>>>>
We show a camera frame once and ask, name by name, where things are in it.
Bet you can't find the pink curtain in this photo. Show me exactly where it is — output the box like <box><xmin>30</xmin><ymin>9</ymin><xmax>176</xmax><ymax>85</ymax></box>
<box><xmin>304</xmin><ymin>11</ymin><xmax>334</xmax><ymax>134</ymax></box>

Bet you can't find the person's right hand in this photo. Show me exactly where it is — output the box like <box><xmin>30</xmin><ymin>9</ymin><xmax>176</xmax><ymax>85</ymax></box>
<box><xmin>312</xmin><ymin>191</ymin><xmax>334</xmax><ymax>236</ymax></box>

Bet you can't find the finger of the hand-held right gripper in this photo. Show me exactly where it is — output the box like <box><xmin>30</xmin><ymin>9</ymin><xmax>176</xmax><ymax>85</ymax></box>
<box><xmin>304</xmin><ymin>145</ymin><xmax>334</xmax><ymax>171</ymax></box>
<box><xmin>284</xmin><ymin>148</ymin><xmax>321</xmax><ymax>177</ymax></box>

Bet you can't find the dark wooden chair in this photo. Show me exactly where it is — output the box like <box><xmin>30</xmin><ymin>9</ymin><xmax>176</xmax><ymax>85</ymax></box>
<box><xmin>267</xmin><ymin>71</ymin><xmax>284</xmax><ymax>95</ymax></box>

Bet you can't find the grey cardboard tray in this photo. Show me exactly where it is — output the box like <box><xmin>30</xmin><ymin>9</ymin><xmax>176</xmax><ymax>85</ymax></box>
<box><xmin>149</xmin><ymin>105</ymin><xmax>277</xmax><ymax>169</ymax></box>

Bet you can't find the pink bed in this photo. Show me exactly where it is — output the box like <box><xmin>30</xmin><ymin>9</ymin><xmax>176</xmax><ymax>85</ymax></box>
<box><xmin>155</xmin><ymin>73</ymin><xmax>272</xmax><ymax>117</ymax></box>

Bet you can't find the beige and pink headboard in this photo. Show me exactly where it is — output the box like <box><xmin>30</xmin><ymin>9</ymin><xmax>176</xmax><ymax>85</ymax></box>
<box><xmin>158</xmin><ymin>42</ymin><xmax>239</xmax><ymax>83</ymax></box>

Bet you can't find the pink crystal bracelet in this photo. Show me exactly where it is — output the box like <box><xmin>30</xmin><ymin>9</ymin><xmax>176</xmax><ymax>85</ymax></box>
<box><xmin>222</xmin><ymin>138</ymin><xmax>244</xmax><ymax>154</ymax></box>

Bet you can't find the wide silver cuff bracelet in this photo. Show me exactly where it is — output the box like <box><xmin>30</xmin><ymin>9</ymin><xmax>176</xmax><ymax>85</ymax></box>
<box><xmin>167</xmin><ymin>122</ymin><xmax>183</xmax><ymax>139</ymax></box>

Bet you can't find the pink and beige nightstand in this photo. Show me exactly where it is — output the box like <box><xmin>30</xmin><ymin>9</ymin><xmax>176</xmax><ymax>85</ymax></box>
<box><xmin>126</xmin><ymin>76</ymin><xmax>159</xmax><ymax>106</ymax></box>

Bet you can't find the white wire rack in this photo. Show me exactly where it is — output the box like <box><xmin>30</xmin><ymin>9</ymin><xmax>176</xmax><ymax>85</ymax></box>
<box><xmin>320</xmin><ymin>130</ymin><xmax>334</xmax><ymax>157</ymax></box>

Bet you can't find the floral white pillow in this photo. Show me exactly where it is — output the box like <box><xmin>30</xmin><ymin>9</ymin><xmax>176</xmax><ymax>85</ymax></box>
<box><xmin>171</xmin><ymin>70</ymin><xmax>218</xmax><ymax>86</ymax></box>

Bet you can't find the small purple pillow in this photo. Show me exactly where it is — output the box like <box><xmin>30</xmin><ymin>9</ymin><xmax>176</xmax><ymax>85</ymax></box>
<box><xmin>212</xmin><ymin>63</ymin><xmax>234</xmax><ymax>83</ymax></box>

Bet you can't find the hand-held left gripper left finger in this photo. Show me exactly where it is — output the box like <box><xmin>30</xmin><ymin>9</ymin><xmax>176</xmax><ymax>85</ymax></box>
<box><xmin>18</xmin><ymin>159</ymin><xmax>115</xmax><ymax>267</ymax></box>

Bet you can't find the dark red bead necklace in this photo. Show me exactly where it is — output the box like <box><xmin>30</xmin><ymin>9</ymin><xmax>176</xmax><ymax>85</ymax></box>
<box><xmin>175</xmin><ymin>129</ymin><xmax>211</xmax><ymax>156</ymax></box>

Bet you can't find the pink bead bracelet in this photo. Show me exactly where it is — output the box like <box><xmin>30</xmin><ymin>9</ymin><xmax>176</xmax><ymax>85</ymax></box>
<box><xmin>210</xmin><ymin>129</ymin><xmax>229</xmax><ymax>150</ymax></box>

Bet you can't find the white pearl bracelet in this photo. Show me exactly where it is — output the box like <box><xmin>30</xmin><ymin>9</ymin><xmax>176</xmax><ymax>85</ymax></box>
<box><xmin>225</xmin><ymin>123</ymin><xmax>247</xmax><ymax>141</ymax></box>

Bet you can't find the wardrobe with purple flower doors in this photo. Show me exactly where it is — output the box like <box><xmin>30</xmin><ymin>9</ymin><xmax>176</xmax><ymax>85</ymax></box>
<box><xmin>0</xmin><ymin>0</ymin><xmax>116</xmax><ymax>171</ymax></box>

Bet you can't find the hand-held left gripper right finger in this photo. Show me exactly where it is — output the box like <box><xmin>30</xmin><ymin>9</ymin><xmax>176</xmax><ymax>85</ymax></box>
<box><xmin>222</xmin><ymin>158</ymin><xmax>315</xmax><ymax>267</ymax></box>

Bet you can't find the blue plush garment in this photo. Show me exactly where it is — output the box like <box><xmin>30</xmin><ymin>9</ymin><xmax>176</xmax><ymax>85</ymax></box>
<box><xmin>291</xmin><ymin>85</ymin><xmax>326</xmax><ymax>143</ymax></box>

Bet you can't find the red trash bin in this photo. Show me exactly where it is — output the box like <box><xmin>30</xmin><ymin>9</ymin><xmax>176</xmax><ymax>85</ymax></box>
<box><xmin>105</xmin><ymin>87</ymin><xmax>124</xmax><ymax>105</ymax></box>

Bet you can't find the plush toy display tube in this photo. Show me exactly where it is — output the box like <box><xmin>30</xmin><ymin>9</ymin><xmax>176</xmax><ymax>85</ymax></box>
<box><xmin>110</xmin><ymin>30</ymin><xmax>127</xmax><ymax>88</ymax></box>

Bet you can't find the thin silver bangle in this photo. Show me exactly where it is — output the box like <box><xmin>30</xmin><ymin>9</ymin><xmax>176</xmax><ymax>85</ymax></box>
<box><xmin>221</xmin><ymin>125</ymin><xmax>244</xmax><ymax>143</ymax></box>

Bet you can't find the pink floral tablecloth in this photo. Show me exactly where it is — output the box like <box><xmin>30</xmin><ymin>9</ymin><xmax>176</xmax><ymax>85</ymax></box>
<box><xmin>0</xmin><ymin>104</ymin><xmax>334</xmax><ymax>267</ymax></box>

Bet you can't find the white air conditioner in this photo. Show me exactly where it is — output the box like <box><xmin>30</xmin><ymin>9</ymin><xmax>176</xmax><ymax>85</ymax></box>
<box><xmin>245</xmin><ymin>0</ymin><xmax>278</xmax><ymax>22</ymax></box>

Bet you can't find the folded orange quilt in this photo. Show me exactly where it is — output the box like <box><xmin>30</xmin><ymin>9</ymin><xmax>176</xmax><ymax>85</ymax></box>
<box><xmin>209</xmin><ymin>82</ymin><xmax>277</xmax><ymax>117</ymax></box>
<<<<
** TASK DESCRIPTION **
Isolate the lines above that contain the word "hand" and copy them.

** WRITTEN SOLUTION **
Bet you can't find the person's right hand in this photo. Show me exactly where it is — output the box like <box><xmin>30</xmin><ymin>9</ymin><xmax>176</xmax><ymax>85</ymax></box>
Bet you can't find the finger of the hand-held right gripper in this photo. Show me exactly where it is — output the box like <box><xmin>30</xmin><ymin>9</ymin><xmax>176</xmax><ymax>85</ymax></box>
Bet you can't find the hand-held left gripper left finger in this photo. Show me exactly where it is — output the box like <box><xmin>30</xmin><ymin>9</ymin><xmax>176</xmax><ymax>85</ymax></box>
Bet you can't find the hand-held left gripper right finger in this photo. Show me exactly where it is — output the box like <box><xmin>30</xmin><ymin>9</ymin><xmax>176</xmax><ymax>85</ymax></box>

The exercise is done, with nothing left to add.